There’s never been a moment when there hasn’t been a community table at Cafe Pasqual’s in New Mexico. We’re capturing how this gathering space embodies the ethos of the restaurant — from the ingredients it sources to the way staff treat guests with warmth and care. We take a seat at the community table and meet some of the regulars.

The Origins of the Community Table at Cafe Pasqual’s in New Mexico

Katharine Kagel – executive chef and owner of Cafe Pasqual’s – knew a central “big” table would work almost fifty years ago when she first opened the restaurant. She’d seen it, experienced it, at a restaurant she frequented when she lived in Ann Arbor, Michigan. Besides, the building on the corner of Water and Don Gaspar may have been a Texaco gas station in the early 1900s, but it’s been home to restaurants since 1923. Earlier inhabitants sported prosaic names like Liberty Café, K.C. Waffle House (whose sign outside read: “Here food is served at its best. Great Atmosphere. Excellent Service”), Mayflower Café, Golden Temple of Conscious Cookery, and Pogo’s.

Hospitality is in the bones of this spot, and nothing is more hospitable than the community table.

A Table with History

In a touch of serendipity, the community table and the whole building in which it sits both date back to 1905. In normal worlds you’d call that a coincidence, but at Cafe Pasqual’s it feels more like kismet.
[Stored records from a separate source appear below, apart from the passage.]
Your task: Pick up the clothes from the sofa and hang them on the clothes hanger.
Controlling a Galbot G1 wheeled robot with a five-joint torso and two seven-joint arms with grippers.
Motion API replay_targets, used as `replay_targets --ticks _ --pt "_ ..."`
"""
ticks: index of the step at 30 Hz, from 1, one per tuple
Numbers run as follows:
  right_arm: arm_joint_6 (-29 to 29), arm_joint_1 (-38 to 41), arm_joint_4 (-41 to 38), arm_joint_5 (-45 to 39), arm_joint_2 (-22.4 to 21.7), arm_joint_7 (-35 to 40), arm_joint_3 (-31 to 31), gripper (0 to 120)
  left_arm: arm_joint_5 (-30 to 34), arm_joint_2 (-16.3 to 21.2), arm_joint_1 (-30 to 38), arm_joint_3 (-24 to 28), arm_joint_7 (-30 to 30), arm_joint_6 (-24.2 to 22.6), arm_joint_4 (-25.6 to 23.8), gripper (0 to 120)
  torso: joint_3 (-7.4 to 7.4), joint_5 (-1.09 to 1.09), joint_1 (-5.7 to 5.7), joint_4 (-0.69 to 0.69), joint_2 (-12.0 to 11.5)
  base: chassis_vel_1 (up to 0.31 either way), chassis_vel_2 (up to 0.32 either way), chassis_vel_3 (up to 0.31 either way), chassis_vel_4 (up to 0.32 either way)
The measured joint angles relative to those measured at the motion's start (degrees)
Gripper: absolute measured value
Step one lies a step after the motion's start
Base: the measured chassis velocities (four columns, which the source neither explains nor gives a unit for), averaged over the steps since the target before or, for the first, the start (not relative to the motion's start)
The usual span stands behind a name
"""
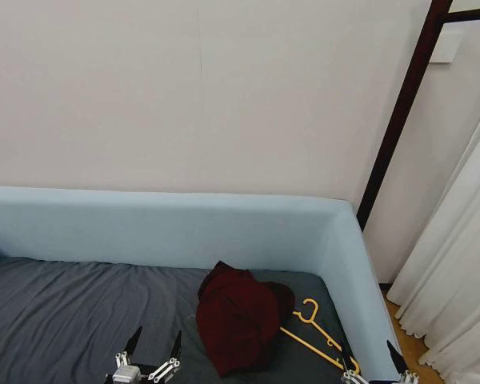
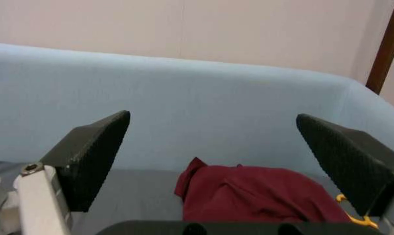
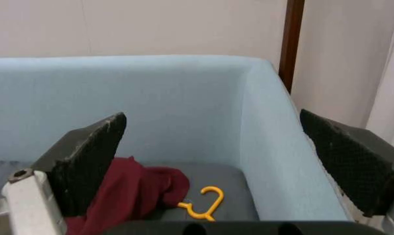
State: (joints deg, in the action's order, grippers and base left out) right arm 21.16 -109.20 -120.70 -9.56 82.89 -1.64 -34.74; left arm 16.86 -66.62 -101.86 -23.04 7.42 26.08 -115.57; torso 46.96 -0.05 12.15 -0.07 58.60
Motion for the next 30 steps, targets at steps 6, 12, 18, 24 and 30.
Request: replay_targets --ticks 6,12,18,24,30 --pt "-0.8 0.2 0.5 -0.5 -0.5 0.2 -0.3 100 -0.2 -1.3 0.5 0.4 0.1 -0.1 0.6 100 0.00 0.00 0.00 0.00 0.0 0.000 0.000 0.000 0.000" --pt "-6.1 1.3 0.8 -5.2 -5.5 2.0 1.4 100 -2.3 -1.7 0.6 0.2 0.5 0.5 2.3 100 0.00 0.01 0.00 -0.01 0.0 0.000 0.000 0.000 0.000" --pt "-12.3 4.9 1.3 -10.4 -15.1 3.6 2.6 100 -5.3 -4.3 -0.7 1.0 0.6 2.7 4.5 100 0.00 0.02 0.00 0.04 0.0 0.000 0.000 0.000 0.000" --pt "-20.4 11.4 3.3 -18.7 -24.7 4.2 6.1 100 -7.2 -6.8 -1.5 1.1 1.8 5.3 7.3 100 0.00 0.00 0.00 -0.01 0.0 0.000 0.000 0.000 0.000" --pt "-26.2 29.1 12.4 -24.5 -34.0 5.4 19.6 100 -8.6 -8.7 -3.6 0.5 2.1 6.8 7.1 100 0.01 0.04 0.00 0.02 0.0 0.000 0.000 0.000 0.000"
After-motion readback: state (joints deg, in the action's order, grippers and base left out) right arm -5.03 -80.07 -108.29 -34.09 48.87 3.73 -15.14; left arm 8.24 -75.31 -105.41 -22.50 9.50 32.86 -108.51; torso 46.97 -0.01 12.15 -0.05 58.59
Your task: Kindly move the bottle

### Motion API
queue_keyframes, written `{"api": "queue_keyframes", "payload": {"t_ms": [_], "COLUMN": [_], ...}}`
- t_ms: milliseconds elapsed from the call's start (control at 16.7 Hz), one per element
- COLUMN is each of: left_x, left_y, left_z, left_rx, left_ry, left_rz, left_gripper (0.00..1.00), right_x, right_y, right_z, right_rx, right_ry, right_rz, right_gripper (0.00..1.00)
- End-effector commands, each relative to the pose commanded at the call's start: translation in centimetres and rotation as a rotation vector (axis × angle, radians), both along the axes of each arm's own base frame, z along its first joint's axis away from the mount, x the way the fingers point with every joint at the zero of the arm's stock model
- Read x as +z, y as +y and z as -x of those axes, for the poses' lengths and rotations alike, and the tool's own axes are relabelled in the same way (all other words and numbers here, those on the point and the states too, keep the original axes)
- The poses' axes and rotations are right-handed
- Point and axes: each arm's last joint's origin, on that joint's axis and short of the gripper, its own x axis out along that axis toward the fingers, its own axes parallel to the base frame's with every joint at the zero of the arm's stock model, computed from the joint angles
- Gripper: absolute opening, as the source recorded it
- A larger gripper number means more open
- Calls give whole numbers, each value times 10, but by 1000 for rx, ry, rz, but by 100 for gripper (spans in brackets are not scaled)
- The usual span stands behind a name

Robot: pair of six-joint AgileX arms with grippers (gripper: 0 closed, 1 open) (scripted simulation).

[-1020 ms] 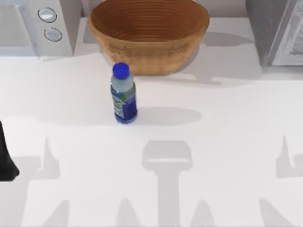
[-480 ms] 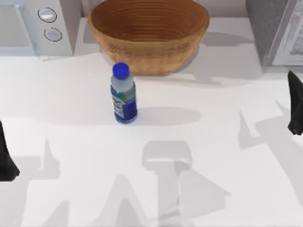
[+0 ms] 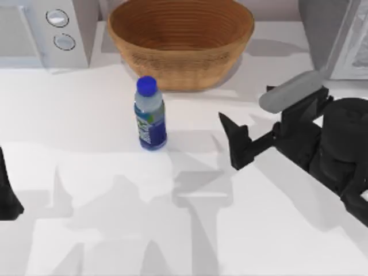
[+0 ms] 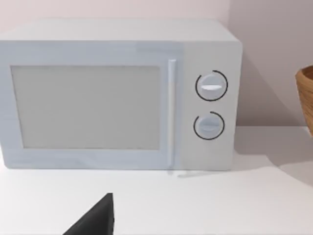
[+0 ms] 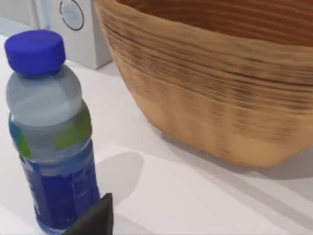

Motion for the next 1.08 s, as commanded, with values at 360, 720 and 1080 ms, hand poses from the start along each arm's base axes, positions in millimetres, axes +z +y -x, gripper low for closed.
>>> {"api": "queue_keyframes", "payload": {"t_ms": [360,720,1080], "left_x": [0,0,0], "left_y": [0,0,0], "left_z": [0,0,0], "left_rx": [0,0,0], "left_ry": [0,0,0], "left_rz": [0,0,0], "left_gripper": [100,100,100], "right_x": [-59,-66,-69], "right_y": [65,77,87], "right_z": [-10,-10,-21], "right_rx": [152,179,179], "right_ry": [5,-11,-11], "right_rz": [-3,-17,-16], "right_gripper": [100,100,100]}}
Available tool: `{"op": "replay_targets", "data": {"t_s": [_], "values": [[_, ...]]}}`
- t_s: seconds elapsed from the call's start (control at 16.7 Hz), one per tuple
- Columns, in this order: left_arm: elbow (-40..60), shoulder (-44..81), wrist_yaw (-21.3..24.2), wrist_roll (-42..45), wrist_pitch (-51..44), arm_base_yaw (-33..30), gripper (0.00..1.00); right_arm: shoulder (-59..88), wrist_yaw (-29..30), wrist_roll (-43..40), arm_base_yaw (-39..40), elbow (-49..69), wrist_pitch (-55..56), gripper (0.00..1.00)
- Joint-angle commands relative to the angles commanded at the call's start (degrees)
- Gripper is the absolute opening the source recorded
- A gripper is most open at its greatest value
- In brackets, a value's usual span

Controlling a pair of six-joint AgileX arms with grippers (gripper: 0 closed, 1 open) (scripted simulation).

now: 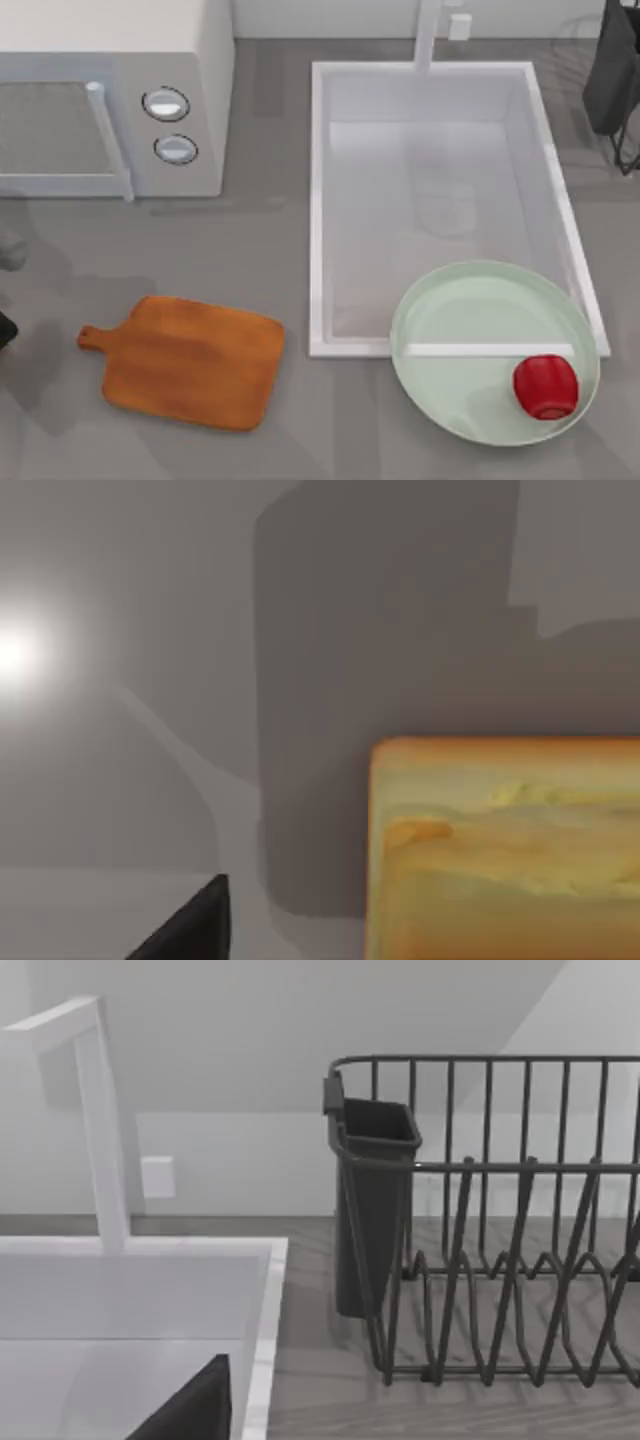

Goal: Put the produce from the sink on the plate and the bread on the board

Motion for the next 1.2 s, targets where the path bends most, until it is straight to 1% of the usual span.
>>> {"op": "replay_targets", "data": {"t_s": [0.12, 0.36, 1.14, 1.2], "values": [[-1.31, 1.22, 0.01, 0.10, 2.08, 0.07, 1.00, 0.00, 0.00, 0.00, 0.00, 0.00, 0.00, 1.00], [-1.41, 1.31, 0.01, 0.11, 2.23, 0.07, 1.00, 0.00, 0.00, 0.00, 0.00, 0.00, 0.00, 1.00], [-1.41, 1.31, 0.01, 0.11, 2.23, 0.07, 0.02, 0.00, 0.00, 0.00, 0.00, 0.00, 0.00, 1.00], [-1.41, 1.31, 0.01, 0.11, 2.23, 0.07, 0.00, 0.00, 0.00, 0.00, 0.00, 0.00, 0.00, 1.00]]}}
Kagel explains that the table seats eight in a perfect circle but in day-to-day life with the leaves in, “It can seat ten happily, eleven, or twelve slightly unhappily,” Kagel laughs.

The Power of Shared Meals

Granted, it’s not for everyone — the idea of sitting with a group of strangers and sharing a meal. But watch the people who declined an invitation to sit at the community table, and you might see them change their minds as they watch the laughter, sharing of food, and eureka moments of discovered shared histories, mutual friends, and even hometowns.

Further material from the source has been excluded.